A ação foi ajuizada no dia 6 com a intenção de suspender os efeitos da resolução 54/2012 da Secretaria Estadual de Saúde, que está em vigor desde 11 de julho. A resolução transfere para hospitais, centros médicos e outras instituições de saúde a responsabilidade de receber as solicitações de medicamentos ou nutrição integral feitas pelos pacientes. Após recebimento do pedido, as unidades devem encaminhá-lo, pelo correio, para uma comissão na Secretaria Estadual de Saúde, em São Paulo, que terá prazo de 30 dias para expedir uma resposta.

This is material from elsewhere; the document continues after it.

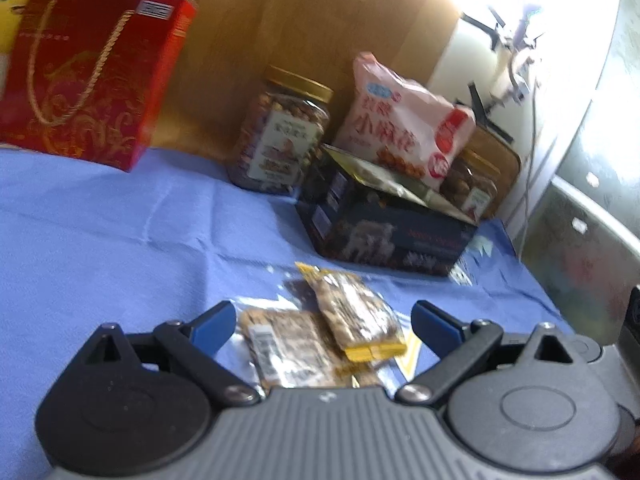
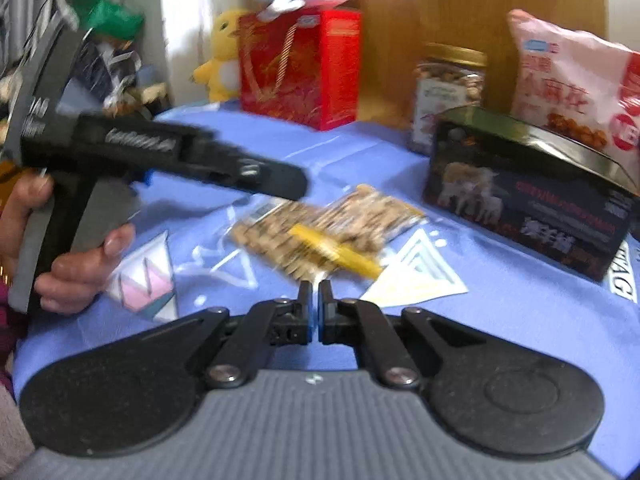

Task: Organize snacks
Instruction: 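Lift the peanut packet off the table with the right gripper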

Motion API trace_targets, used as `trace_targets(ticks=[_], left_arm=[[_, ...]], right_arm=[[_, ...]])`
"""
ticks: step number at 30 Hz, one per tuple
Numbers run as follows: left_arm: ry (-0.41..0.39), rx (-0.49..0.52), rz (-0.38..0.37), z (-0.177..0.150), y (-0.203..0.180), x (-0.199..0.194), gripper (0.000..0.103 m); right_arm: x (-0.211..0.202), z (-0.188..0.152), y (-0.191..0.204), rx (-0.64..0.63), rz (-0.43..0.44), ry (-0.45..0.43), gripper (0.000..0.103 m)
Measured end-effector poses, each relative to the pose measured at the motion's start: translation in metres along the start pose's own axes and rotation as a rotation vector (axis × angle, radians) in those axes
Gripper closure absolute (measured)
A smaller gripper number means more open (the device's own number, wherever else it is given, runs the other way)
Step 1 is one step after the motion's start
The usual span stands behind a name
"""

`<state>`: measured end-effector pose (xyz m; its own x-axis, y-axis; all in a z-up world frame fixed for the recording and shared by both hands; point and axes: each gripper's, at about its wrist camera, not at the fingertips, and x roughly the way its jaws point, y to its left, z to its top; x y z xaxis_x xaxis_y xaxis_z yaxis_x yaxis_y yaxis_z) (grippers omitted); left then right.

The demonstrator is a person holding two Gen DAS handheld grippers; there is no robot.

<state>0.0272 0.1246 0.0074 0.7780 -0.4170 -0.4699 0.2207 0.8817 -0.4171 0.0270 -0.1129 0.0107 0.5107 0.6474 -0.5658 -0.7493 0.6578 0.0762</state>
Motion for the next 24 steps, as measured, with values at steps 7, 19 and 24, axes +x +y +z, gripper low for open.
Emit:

Segundo a coordenação de comunicação da Defensoria, os defensores autores da ação consideram a resolução ilegal porque “ao transferir a responsabilidade do pedido exclusivamente às instituições de saúde, a Secretaria retirou do paciente a possibilidade de buscar, por si, a defesa de seu direito à saúde”. Os defensores alegam que a Constituição Estadual garante o prazo de 10 dias úteis para o Estado responder os pacientes sobre a solicitação, não 30.
A ação foi proposta à Vara da Fazenda Pública da Comarca de Franca e abrange o DRS -8 (Departamento Regional de Saúde), que abrange 22 municípios.